Environment variables can be (over)written by adding the envOverrides property.

For example per role group:

workers:
  roleGroups:
    default:
      config: {}
      replicas: 1
      envOverrides:
        JAVA_HOME: "path/to/java"

or per role:

workers:
  envOverrides:
    JAVA_HOME: "path/to/java"
  roleGroups:
    default:
      config: {}
      replicas: 1

Here too, overriding properties such as http-server.https.port will lead to broken installations.

Resources

Storage for data volumes

You can mount a volume where data (config and logs of Trino) is stored by specifying PersistentVolumeClaims for each individual role or role group:

workers:
  config:
    resources:
      storage:
        data:
          capacity: 2Gi
  roleGroups:
    default:
      config:
        resources:
          storage:
            data:
              capacity: 3Gi

In the above example, all Trino workers in the default group store data (the location of the property --data-dir) on a 3Gi volume. Additional role groups not specifying any resources inherit the config provided on the role level (2Gi volume). This works the same for memory or CPU requests.

By default, in case nothing is configured in the custom resource for a certain role group, each Pod has a 2Gi large local volume mount for the data location containing mainly logs.

Resource Requests

Stackable operators handle resource requests in a sligtly different manner than Kubernetes. Resource requests are defined on role or role group level. On a role level this means that by default, all workers will use the same resource requests and limits. This can be further specified on role group level (which takes priority to the role level) to apply different resources.

This is an example on how to specify CPU and memory resources using the Stackable Custom Resources:

---
apiVersion: example.stackable.tech/v1alpha1
kind: ExampleCluster
metadata:
  name: example
spec:
  workers: # role-level
    config:
      resources:
        cpu:
          min: 300m
          max: 600m
        memory:
          limit: 3Gi
    roleGroups: # role-group-level
      resources-from-role: # role-group 1
        replicas: 1
      resources-from-role-group: # role-group 2
        replicas: 1
        config:
          resources:
            cpu:
              min: 400m
              max: 800m
            memory:
              limit: 4Gi

In this case, the role group resources-from-role will inherit the resources specified on the role level, resulting in a maximum of 3Gi memory and 600m CPU resources.

The role group resources-from-role-group has a maximum of 4Gi memory and 800m CPU resources (which overrides the role CPU resources).

For Java products the actual used heap memory is lower than the specified memory limit due to other processes in the Container requiring memory to run as well.
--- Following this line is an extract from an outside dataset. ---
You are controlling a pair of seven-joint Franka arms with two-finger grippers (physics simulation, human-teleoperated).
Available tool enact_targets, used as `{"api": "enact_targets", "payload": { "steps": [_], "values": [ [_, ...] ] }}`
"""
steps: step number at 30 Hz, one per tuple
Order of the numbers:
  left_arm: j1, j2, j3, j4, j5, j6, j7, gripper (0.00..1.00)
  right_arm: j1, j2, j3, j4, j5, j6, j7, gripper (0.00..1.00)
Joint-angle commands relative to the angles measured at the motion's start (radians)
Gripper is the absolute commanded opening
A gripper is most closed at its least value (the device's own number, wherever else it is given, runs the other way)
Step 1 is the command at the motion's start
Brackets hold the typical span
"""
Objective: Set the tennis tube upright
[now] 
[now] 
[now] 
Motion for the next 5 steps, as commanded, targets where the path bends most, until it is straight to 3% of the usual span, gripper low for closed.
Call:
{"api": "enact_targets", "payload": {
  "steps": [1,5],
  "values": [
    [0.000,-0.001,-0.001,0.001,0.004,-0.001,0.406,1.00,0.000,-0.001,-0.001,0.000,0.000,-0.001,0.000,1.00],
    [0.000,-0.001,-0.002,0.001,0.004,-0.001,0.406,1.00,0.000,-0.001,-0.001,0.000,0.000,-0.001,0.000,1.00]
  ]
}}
Currently, 80% of the specified memory limit is passed to the JVM.

For memory, only a limit can be specified, which will be set as memory request and limit in the container. This is to always guarantee a container the full amount memory during Kubernetes scheduling.

A minimal HA setup consisting of 1 coordinator and 2 worker instances has the following resource requirements:

  • 3350m CPU request

  • 11700m CPU limit

  • 12704m memory request and limit

  • 3072Mi persistent storage

Corresponding to the values above, the operator uses the following resource defaults:

spec:
  coordinators:
    config:
      resources:
        cpu:
          min: '500m'
          max: '2000m'
        memory:
          limit: '4Gi'
        storage:
          data:
            capacity: '1Gi'
  workers:
    config:
      resources:
        cpu:
          min: '1000m'
          max: '4000m'
        memory:
          limit: '4Gi'
        storage:
          data:
            capacity: '1Gi'
The default values are most likely not sufficient to run a proper cluster in production. Adapt according to your requirements.